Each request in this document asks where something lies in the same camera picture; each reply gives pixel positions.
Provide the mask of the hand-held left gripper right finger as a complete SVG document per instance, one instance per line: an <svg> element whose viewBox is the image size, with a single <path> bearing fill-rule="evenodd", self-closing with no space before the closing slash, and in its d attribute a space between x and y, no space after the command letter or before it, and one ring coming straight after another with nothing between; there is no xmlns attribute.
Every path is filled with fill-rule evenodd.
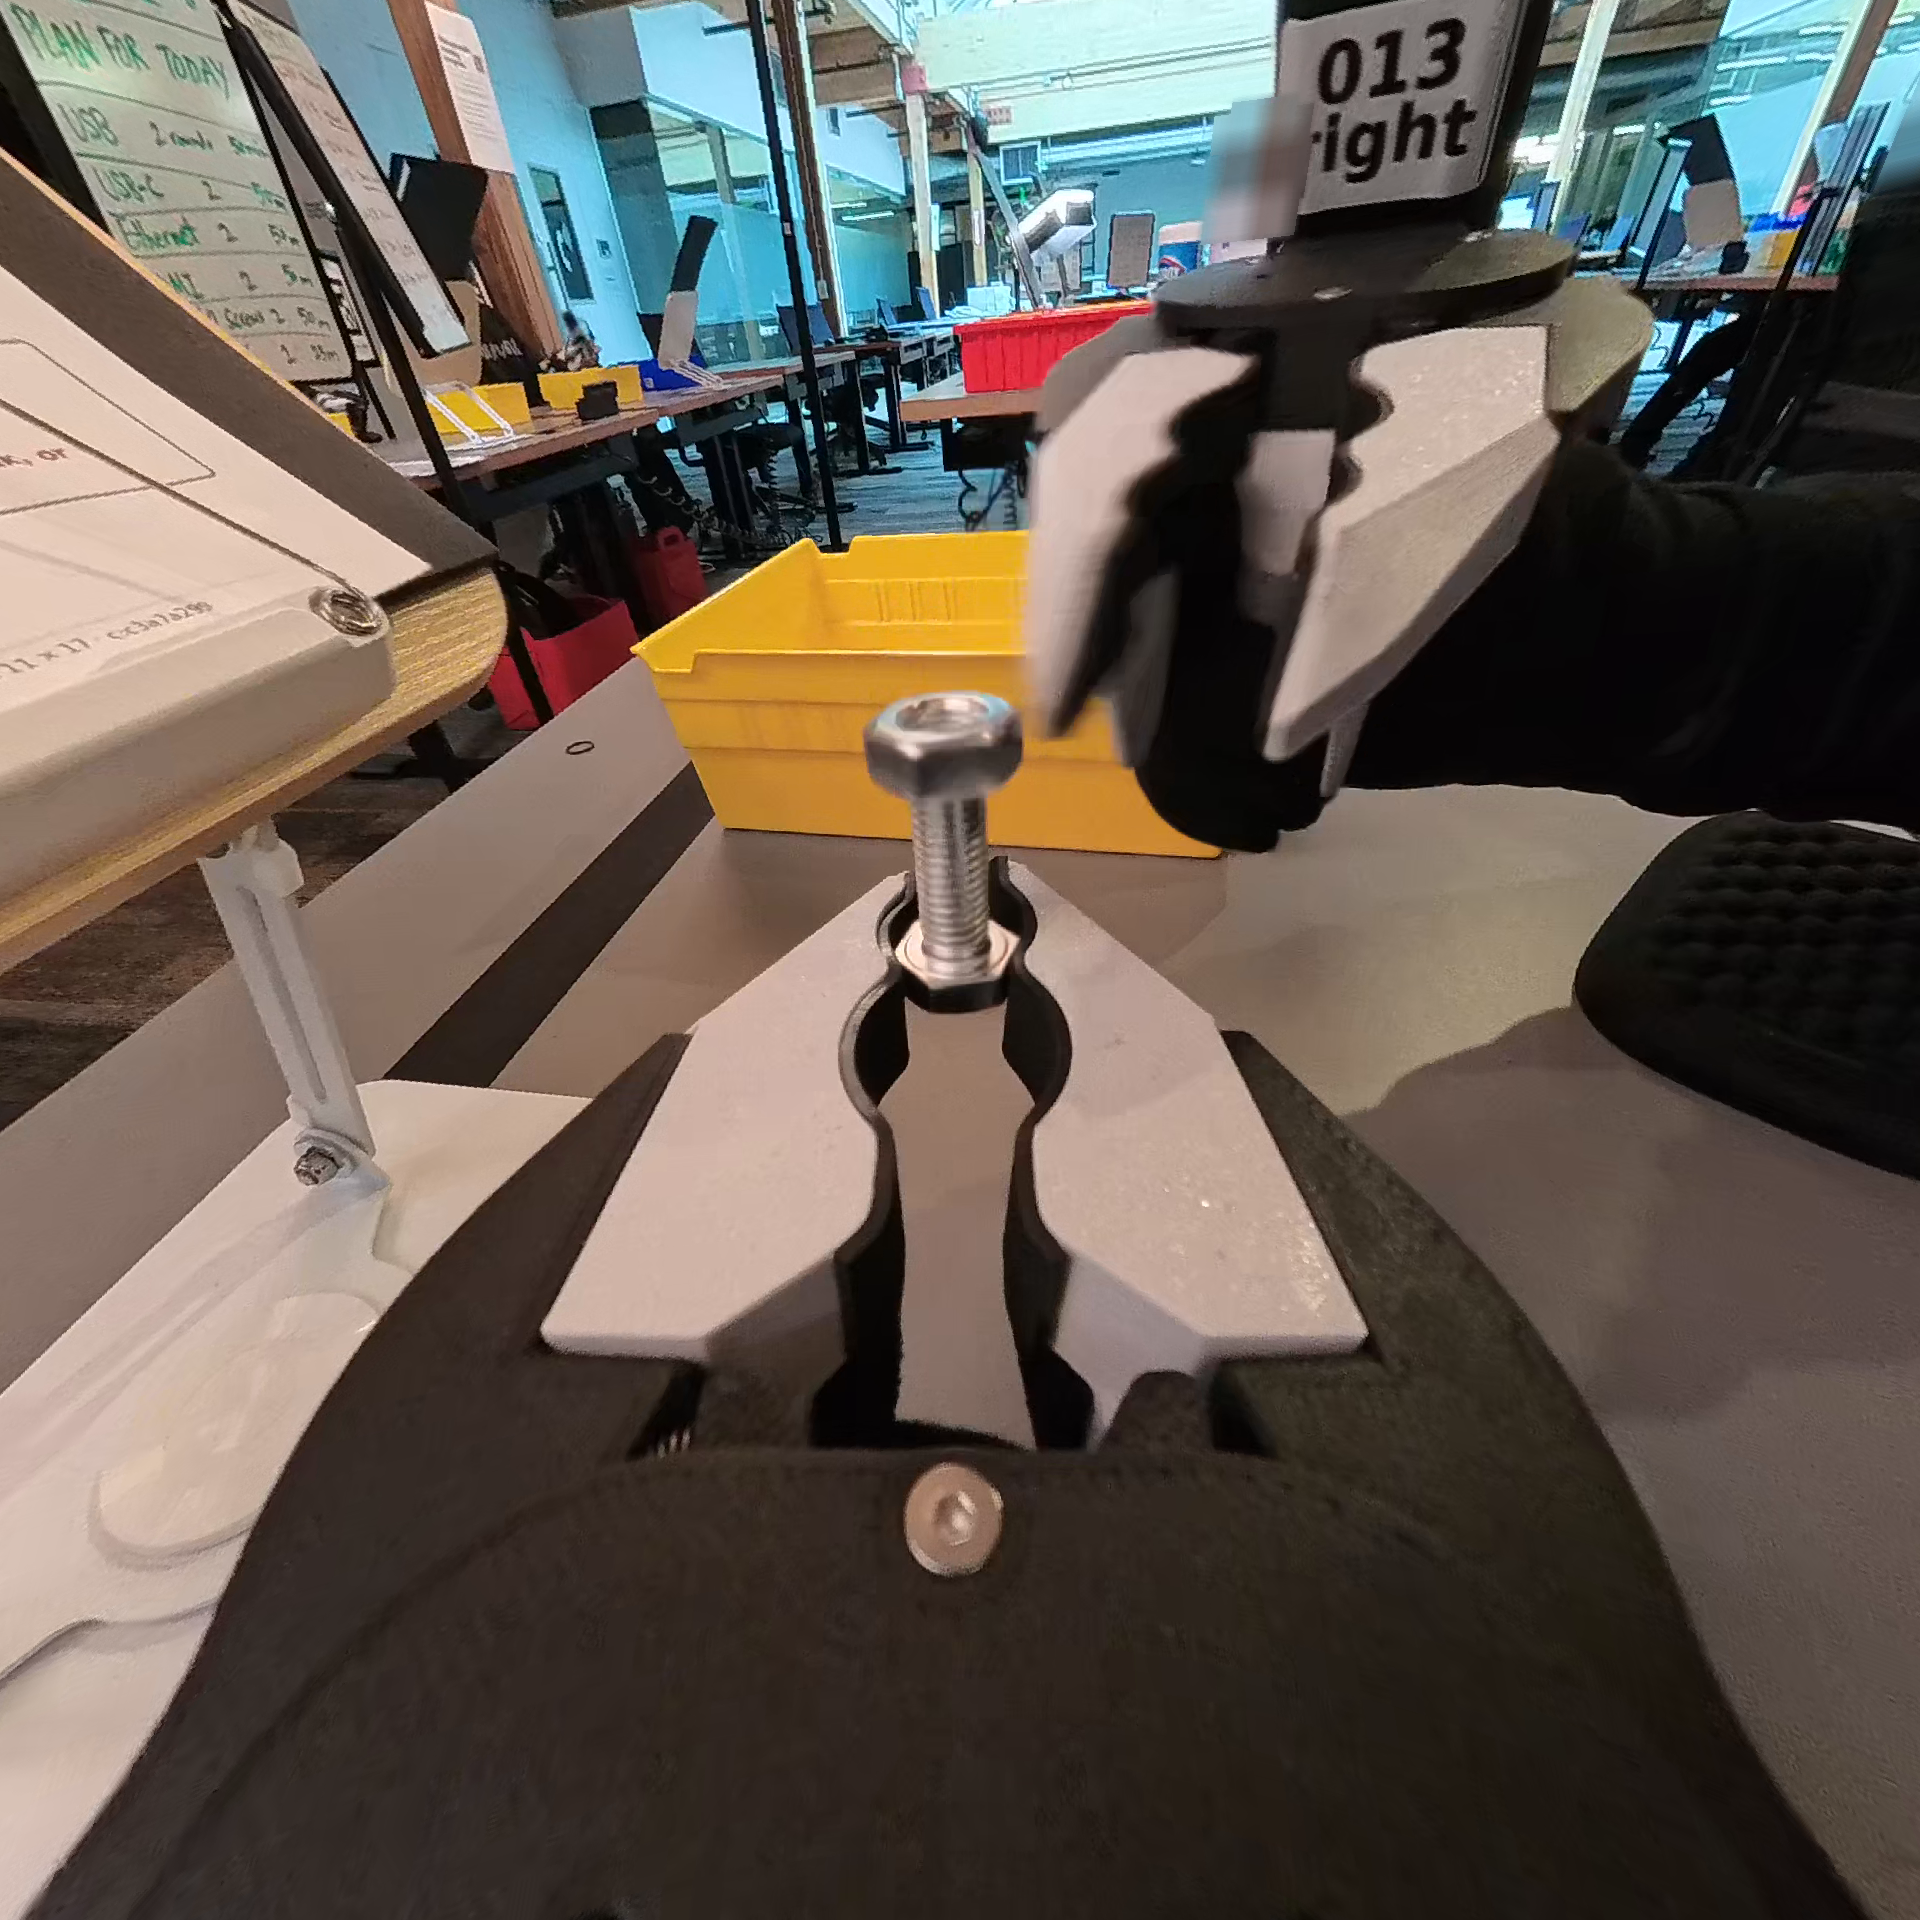
<svg viewBox="0 0 1920 1920"><path fill-rule="evenodd" d="M1002 1233L1039 1447L1090 1447L1144 1376L1361 1353L1363 1312L1224 1028L1030 869L1002 1055L1032 1097Z"/></svg>

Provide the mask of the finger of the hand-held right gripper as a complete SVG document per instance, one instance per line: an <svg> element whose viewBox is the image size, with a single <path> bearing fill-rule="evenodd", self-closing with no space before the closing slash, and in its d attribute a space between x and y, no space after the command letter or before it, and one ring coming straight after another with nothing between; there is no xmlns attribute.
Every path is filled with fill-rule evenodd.
<svg viewBox="0 0 1920 1920"><path fill-rule="evenodd" d="M1355 365L1382 417L1311 530L1308 588L1266 712L1288 760L1377 700L1511 551L1552 458L1547 326L1450 326Z"/></svg>
<svg viewBox="0 0 1920 1920"><path fill-rule="evenodd" d="M1244 453L1261 361L1227 348L1076 348L1048 375L1025 551L1025 696L1063 737L1107 702L1152 737L1179 590L1175 506Z"/></svg>

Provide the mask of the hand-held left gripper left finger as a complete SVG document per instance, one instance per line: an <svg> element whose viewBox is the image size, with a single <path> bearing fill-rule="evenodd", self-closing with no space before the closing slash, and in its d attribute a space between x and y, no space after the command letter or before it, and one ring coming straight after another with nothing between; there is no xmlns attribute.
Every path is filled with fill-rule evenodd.
<svg viewBox="0 0 1920 1920"><path fill-rule="evenodd" d="M549 1305L570 1356L864 1374L902 1369L898 1187L852 1065L886 1003L906 876L707 1012Z"/></svg>

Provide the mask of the steel hex nut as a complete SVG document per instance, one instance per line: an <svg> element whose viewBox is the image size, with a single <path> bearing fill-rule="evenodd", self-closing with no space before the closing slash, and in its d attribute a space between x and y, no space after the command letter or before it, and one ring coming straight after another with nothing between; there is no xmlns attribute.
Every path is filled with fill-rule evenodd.
<svg viewBox="0 0 1920 1920"><path fill-rule="evenodd" d="M938 1013L974 1013L1004 1002L1007 977L1013 957L1022 952L1022 938L1007 924L989 921L989 944L984 952L961 959L941 959L928 948L925 920L911 920L893 948L902 994L916 1005Z"/></svg>

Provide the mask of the steel hex bolt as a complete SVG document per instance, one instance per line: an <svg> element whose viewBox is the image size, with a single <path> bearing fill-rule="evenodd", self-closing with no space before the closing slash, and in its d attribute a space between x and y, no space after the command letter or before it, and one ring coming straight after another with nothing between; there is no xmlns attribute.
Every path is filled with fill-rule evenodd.
<svg viewBox="0 0 1920 1920"><path fill-rule="evenodd" d="M910 807L916 916L941 959L989 944L989 802L1016 776L1022 714L994 691L921 691L864 730L877 786Z"/></svg>

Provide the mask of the person's right forearm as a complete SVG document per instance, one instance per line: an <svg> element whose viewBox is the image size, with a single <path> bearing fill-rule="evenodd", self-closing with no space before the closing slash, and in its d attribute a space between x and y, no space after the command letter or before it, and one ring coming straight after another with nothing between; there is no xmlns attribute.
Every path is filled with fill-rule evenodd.
<svg viewBox="0 0 1920 1920"><path fill-rule="evenodd" d="M1620 800L1917 829L1915 472L1777 488L1636 474Z"/></svg>

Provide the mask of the person's right hand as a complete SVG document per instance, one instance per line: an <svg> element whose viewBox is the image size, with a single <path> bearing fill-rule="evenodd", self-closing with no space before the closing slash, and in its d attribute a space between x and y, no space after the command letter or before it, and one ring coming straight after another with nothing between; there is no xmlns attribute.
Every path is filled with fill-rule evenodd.
<svg viewBox="0 0 1920 1920"><path fill-rule="evenodd" d="M1571 769L1574 753L1547 744L1565 730L1550 714L1564 696L1547 689L1547 652L1575 629L1575 533L1601 525L1603 495L1630 481L1603 441L1575 437L1556 453L1518 548L1371 700L1344 785L1488 785L1538 750L1547 772ZM1280 636L1247 613L1224 562L1182 580L1137 782L1191 839L1266 853L1332 804L1331 737L1284 758L1264 753L1278 652Z"/></svg>

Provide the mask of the red storage bin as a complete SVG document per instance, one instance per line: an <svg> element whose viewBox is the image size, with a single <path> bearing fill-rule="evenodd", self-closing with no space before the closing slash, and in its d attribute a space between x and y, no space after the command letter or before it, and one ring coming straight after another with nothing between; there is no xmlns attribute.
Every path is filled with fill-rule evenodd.
<svg viewBox="0 0 1920 1920"><path fill-rule="evenodd" d="M1150 299L1025 310L956 324L969 394L1035 394L1071 353L1124 319L1152 311Z"/></svg>

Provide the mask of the long background workbench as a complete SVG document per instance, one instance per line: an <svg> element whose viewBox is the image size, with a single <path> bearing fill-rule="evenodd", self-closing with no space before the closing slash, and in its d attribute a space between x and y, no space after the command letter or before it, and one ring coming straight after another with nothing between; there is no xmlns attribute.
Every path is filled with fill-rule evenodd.
<svg viewBox="0 0 1920 1920"><path fill-rule="evenodd" d="M744 423L752 403L772 402L792 417L812 414L822 433L846 432L855 445L855 468L874 470L874 423L860 408L869 382L886 405L886 450L906 450L904 382L933 382L957 370L956 326L928 324L864 338L849 344L818 350L818 387L809 391L804 365L796 357L752 363L745 368L697 372L680 387L637 387L611 417L581 419L577 412L544 403L531 408L524 423L504 432L445 445L450 470L462 481L482 481L540 462L556 462L577 453L597 453L618 439L633 439L641 428L674 428L685 439L710 427L729 432Z"/></svg>

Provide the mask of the yellow plastic bin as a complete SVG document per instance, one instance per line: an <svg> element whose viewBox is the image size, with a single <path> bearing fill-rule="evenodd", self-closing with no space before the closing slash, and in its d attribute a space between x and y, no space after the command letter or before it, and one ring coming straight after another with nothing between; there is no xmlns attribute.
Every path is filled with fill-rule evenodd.
<svg viewBox="0 0 1920 1920"><path fill-rule="evenodd" d="M730 829L906 839L864 730L928 691L1025 700L1025 530L796 541L637 649Z"/></svg>

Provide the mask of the black metal pole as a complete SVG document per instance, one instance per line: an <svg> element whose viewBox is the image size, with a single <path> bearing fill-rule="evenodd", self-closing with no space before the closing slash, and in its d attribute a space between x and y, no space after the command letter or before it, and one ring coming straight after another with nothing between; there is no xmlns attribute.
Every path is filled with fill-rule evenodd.
<svg viewBox="0 0 1920 1920"><path fill-rule="evenodd" d="M828 441L828 405L826 394L819 382L818 370L818 356L812 348L812 335L807 326L807 292L804 292L804 265L800 252L800 234L795 228L795 195L792 181L787 176L785 164L785 144L781 144L781 109L776 99L776 84L773 84L773 61L772 61L772 39L770 39L770 21L763 3L745 3L745 19L749 19L749 34L754 44L757 57L757 84L759 84L759 99L761 99L761 130L763 141L770 146L772 156L772 178L773 178L773 195L776 195L776 213L780 213L780 232L781 232L781 247L785 247L785 269L787 269L787 285L790 285L790 305L795 310L796 319L796 353L803 361L803 381L804 381L804 395L809 408L809 427L812 427L812 462L818 470L818 488L822 497L822 510L828 519L828 551L842 553L849 548L849 541L842 537L840 525L840 504L836 493L836 474L831 464L831 441Z"/></svg>

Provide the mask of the red canister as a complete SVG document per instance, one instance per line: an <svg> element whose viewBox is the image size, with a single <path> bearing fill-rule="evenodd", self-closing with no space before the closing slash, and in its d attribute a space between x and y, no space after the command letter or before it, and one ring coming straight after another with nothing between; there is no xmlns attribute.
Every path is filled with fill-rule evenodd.
<svg viewBox="0 0 1920 1920"><path fill-rule="evenodd" d="M648 630L674 624L707 599L701 543L674 524L628 533L625 562Z"/></svg>

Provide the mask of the red bag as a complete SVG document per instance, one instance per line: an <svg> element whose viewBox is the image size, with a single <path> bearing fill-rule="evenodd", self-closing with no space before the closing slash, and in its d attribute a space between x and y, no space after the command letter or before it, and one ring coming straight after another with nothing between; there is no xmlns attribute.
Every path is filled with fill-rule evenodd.
<svg viewBox="0 0 1920 1920"><path fill-rule="evenodd" d="M533 667L552 714L581 702L625 667L637 643L633 610L625 599L591 592L547 592L522 599L519 649ZM508 730L540 728L542 718L526 694L512 647L501 649L486 689Z"/></svg>

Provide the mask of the wooden instruction board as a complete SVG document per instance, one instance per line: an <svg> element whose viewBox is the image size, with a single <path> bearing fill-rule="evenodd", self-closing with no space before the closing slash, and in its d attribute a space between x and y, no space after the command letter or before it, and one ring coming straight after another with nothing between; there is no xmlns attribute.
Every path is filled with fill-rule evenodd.
<svg viewBox="0 0 1920 1920"><path fill-rule="evenodd" d="M426 575L380 592L393 629L393 691L369 714L237 772L201 796L136 827L5 902L2 967L29 957L265 824L325 782L438 723L478 691L508 639L494 547L355 445L292 385L184 305L84 219L61 195L5 156L5 265L70 319L103 299L107 348L126 350L167 394L242 445L290 468L343 509L418 553Z"/></svg>

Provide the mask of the white paper poster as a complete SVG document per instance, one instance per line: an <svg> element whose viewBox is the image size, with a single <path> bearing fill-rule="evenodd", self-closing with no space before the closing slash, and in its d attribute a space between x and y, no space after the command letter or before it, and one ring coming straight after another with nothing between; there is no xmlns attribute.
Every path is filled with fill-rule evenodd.
<svg viewBox="0 0 1920 1920"><path fill-rule="evenodd" d="M517 158L472 19L450 6L426 6L426 21L468 164L487 174L514 174Z"/></svg>

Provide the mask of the wooden pillar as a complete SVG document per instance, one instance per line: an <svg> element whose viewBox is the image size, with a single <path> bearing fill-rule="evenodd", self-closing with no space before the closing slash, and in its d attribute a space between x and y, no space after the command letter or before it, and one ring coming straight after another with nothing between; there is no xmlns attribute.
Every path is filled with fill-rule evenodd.
<svg viewBox="0 0 1920 1920"><path fill-rule="evenodd" d="M438 35L440 12L462 16L462 6L388 3L388 8L440 158L472 164ZM499 317L514 326L533 361L544 363L564 348L564 326L547 285L514 167L504 174L487 174L486 199L475 219L475 273Z"/></svg>

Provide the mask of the small easel whiteboard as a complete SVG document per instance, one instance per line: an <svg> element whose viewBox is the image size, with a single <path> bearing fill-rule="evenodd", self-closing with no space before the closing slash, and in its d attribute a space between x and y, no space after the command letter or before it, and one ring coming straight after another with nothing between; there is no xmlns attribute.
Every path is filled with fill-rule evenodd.
<svg viewBox="0 0 1920 1920"><path fill-rule="evenodd" d="M297 29L258 6L222 6L249 82L270 108L329 207L371 299L422 361L475 344L426 260L346 99Z"/></svg>

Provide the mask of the printed instruction sheet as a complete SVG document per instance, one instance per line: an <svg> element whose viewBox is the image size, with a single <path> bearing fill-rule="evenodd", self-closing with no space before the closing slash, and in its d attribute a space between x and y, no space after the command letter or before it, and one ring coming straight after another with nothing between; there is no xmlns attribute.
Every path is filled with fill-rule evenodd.
<svg viewBox="0 0 1920 1920"><path fill-rule="evenodd" d="M5 898L395 687L318 588L383 590L418 553L167 394L5 273Z"/></svg>

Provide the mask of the green-lettered whiteboard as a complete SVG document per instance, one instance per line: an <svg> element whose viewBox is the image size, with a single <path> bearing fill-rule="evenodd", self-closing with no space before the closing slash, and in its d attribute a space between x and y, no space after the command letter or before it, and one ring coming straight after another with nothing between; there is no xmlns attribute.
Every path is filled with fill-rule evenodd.
<svg viewBox="0 0 1920 1920"><path fill-rule="evenodd" d="M286 382L357 363L219 6L5 3L5 102L55 183Z"/></svg>

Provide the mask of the white support bracket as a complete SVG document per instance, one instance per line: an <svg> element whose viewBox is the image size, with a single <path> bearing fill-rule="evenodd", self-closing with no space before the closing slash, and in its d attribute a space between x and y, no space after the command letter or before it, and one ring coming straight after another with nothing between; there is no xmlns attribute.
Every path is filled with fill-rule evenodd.
<svg viewBox="0 0 1920 1920"><path fill-rule="evenodd" d="M307 1138L335 1141L355 1156L355 1169L325 1187L383 1193L388 1178L360 1086L301 933L297 850L263 823L204 856L200 870L286 1088L293 1159Z"/></svg>

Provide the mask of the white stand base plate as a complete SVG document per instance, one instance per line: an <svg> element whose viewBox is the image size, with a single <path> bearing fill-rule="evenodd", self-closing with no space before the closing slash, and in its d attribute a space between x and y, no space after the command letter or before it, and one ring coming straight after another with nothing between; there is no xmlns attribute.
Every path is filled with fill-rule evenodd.
<svg viewBox="0 0 1920 1920"><path fill-rule="evenodd" d="M366 1086L378 1159L293 1179L283 1123L2 1404L2 1672L212 1609L304 1427L415 1273L586 1109Z"/></svg>

◇ ◇ ◇ ◇ ◇ ◇ ◇

* [How to complete this task] In the data above, start at the line that has "Provide the mask of the white paper", stop after the line that has "Provide the mask of the small", and print every line in between exactly as it stands.

* [Task output]
Provide the mask of the white paper poster as a complete SVG document per instance, one instance per line: an <svg> element whose viewBox is the image size, with a single <path> bearing fill-rule="evenodd", self-closing with no space before the closing slash, and in its d attribute a space between x and y, no space after the command letter or before it, and one ring coming straight after another with nothing between; there is no xmlns attribute.
Every path is filled with fill-rule evenodd.
<svg viewBox="0 0 1920 1920"><path fill-rule="evenodd" d="M517 158L472 19L450 6L426 6L426 21L468 164L487 174L514 174Z"/></svg>

Provide the mask of the wooden pillar as a complete SVG document per instance, one instance per line: an <svg> element whose viewBox is the image size, with a single <path> bearing fill-rule="evenodd", self-closing with no space before the closing slash, and in its d attribute a space between x and y, no space after the command letter or before it, and one ring coming straight after another with nothing between; there is no xmlns attribute.
Every path is filled with fill-rule evenodd.
<svg viewBox="0 0 1920 1920"><path fill-rule="evenodd" d="M438 35L440 12L462 16L462 6L388 3L388 8L440 158L472 164ZM499 317L514 326L533 361L544 363L564 348L564 326L547 285L514 167L504 174L487 174L486 199L475 219L475 273Z"/></svg>

Provide the mask of the small easel whiteboard as a complete SVG document per instance, one instance per line: an <svg> element whose viewBox is the image size, with a single <path> bearing fill-rule="evenodd", self-closing with no space before the closing slash, and in its d attribute a space between x and y, no space after the command letter or before it, and one ring coming straight after another with nothing between; there is no xmlns attribute.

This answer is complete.